-- PROVIDED DATA follows --

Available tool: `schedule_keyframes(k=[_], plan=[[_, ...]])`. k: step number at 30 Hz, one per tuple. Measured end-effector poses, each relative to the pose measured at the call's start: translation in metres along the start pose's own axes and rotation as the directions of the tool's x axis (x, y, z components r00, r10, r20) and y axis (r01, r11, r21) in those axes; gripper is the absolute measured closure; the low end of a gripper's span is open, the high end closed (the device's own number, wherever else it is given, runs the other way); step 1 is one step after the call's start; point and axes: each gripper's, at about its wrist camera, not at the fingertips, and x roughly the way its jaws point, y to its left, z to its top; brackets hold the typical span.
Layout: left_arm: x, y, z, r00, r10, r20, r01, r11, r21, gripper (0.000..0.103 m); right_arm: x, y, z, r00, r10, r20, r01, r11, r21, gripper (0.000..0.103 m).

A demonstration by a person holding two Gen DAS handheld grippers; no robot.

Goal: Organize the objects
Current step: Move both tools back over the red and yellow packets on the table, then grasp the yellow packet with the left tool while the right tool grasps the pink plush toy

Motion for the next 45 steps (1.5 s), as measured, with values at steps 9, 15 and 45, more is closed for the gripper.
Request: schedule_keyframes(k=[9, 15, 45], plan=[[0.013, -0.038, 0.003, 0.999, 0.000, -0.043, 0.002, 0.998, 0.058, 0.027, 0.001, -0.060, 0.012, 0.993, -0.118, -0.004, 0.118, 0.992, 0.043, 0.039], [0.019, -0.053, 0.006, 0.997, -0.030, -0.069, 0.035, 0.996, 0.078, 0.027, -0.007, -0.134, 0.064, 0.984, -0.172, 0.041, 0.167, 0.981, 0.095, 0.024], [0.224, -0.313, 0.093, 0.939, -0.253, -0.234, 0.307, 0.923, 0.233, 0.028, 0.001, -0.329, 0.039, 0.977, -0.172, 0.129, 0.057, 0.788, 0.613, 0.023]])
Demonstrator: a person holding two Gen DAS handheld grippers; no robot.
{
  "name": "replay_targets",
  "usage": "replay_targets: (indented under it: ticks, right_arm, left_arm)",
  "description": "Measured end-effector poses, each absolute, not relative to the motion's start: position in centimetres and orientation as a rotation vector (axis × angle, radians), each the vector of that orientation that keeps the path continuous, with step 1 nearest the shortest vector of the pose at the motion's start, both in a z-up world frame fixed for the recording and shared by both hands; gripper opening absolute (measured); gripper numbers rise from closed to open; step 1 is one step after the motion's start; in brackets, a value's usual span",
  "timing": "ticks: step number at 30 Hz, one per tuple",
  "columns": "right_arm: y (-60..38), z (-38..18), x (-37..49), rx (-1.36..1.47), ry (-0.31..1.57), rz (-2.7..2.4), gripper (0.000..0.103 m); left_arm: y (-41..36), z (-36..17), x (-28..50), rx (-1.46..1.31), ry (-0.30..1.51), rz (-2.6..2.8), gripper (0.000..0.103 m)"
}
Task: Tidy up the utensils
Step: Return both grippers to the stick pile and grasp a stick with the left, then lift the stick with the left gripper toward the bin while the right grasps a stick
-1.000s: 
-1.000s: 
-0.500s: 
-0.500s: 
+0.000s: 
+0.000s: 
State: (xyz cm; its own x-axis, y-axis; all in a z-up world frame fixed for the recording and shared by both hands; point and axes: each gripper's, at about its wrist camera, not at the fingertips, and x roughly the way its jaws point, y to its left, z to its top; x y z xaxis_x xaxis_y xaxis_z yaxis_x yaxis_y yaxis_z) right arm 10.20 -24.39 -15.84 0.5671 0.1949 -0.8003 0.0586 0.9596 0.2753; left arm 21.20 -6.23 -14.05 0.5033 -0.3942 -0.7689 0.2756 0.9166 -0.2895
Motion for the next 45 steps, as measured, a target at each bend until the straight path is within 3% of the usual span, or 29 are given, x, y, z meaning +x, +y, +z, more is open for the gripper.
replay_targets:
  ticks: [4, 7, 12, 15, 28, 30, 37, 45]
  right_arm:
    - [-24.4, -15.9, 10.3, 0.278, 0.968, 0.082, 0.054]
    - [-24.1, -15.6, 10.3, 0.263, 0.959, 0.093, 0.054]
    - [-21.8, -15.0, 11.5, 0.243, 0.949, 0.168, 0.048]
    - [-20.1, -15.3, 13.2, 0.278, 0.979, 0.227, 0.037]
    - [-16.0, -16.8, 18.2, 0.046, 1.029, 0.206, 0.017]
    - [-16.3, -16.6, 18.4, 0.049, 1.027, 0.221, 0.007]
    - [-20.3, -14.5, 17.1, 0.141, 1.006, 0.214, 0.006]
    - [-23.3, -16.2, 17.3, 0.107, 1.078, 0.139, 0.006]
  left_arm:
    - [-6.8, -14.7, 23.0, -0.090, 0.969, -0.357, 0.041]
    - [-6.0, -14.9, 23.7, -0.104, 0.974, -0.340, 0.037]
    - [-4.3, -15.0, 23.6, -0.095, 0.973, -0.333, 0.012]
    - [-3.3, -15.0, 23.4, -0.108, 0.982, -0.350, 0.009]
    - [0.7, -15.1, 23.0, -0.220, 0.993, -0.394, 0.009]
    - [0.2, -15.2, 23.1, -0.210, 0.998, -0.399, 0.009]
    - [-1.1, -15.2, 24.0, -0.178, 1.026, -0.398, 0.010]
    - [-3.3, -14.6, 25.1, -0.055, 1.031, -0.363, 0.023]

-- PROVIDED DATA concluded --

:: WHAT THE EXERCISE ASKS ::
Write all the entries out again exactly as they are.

:: WRITTEN ANSWER ::
Available tool: `schedule_keyframes(k=[_], plan=[[_, ...]])`. k: step number at 30 Hz, one per tuple. Measured end-effector poses, each relative to the pose measured at the call's start: translation in metres along the start pose's own axes and rotation as the directions of the tool's x axis (x, y, z components r00, r10, r20) and y axis (r01, r11, r21) in those axes; gripper is the absolute measured closure; the low end of a gripper's span is open, the high end closed (the device's own number, wherever else it is given, runs the other way); step 1 is one step after the call's start; point and axes: each gripper's, at about its wrist camera, not at the fingertips, and x roughly the way its jaws point, y to its left, z to its top; brackets hold the typical span.
Layout: left_arm: x, y, z, r00, r10, r20, r01, r11, r21, gripper (0.000..0.103 m); right_arm: x, y, z, r00, r10, r20, r01, r11, r21, gripper (0.000..0.103 m).

A demonstration by a person holding two Gen DAS handheld grippers; no robot.

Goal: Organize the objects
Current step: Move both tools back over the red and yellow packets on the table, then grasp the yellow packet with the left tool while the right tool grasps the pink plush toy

Motion for the next 45 steps (1.5 s), as measured, with values at steps 9, 15 and 45, more is closed for the gripper.
Request: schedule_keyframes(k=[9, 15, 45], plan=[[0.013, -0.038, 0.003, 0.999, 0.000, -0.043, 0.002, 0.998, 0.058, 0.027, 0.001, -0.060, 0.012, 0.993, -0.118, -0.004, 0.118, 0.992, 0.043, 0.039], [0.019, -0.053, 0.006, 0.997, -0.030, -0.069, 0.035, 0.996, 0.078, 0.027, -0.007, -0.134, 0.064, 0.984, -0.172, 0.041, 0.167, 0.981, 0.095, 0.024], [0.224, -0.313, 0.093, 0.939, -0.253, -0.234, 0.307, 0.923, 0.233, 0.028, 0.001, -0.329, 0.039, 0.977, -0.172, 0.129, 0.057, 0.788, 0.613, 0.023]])
Demonstrator: a person holding two Gen DAS handheld grippers; no robot.
{
  "name": "replay_targets",
  "usage": "replay_targets: (indented under it: ticks, right_arm, left_arm)",
  "description": "Measured end-effector poses, each absolute, not relative to the motion's start: position in centimetres and orientation as a rotation vector (axis × angle, radians), each the vector of that orientation that keeps the path continuous, with step 1 nearest the shortest vector of the pose at the motion's start, both in a z-up world frame fixed for the recording and shared by both hands; gripper opening absolute (measured); gripper numbers rise from closed to open; step 1 is one step after the motion's start; in brackets, a value's usual span",
  "timing": "ticks: step number at 30 Hz, one per tuple",
  "columns": "right_arm: y (-60..38), z (-38..18), x (-37..49), rx (-1.36..1.47), ry (-0.31..1.57), rz (-2.7..2.4), gripper (0.000..0.103 m); left_arm: y (-41..36), z (-36..17), x (-28..50), rx (-1.46..1.31), ry (-0.30..1.51), rz (-2.6..2.8), gripper (0.000..0.103 m)"
}
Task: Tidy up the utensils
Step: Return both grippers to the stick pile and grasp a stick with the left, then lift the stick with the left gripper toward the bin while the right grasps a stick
-1.000s: 
-1.000s: 
-0.500s: 
-0.500s: 
+0.000s: 
+0.000s: 
State: (xyz cm; its own x-axis, y-axis; all in a z-up world frame fixed for the recording and shared by both hands; point and axes: each gripper's, at about its wrist camera, not at the fingertips, and x roughly the way its jaws point, y to its left, z to its top; x y z xaxis_x xaxis_y xaxis_z yaxis_x yaxis_y yaxis_z) right arm 10.20 -24.39 -15.84 0.5671 0.1949 -0.8003 0.0586 0.9596 0.2753; left arm 21.20 -6.23 -14.05 0.5033 -0.3942 -0.7689 0.2756 0.9166 -0.2895
Motion for the next 45 steps, as measured, a target at each bend until the straight path is within 3% of the usual span, or 29 are given, x, y, z meaning +x, +y, +z, more is open for the gripper.
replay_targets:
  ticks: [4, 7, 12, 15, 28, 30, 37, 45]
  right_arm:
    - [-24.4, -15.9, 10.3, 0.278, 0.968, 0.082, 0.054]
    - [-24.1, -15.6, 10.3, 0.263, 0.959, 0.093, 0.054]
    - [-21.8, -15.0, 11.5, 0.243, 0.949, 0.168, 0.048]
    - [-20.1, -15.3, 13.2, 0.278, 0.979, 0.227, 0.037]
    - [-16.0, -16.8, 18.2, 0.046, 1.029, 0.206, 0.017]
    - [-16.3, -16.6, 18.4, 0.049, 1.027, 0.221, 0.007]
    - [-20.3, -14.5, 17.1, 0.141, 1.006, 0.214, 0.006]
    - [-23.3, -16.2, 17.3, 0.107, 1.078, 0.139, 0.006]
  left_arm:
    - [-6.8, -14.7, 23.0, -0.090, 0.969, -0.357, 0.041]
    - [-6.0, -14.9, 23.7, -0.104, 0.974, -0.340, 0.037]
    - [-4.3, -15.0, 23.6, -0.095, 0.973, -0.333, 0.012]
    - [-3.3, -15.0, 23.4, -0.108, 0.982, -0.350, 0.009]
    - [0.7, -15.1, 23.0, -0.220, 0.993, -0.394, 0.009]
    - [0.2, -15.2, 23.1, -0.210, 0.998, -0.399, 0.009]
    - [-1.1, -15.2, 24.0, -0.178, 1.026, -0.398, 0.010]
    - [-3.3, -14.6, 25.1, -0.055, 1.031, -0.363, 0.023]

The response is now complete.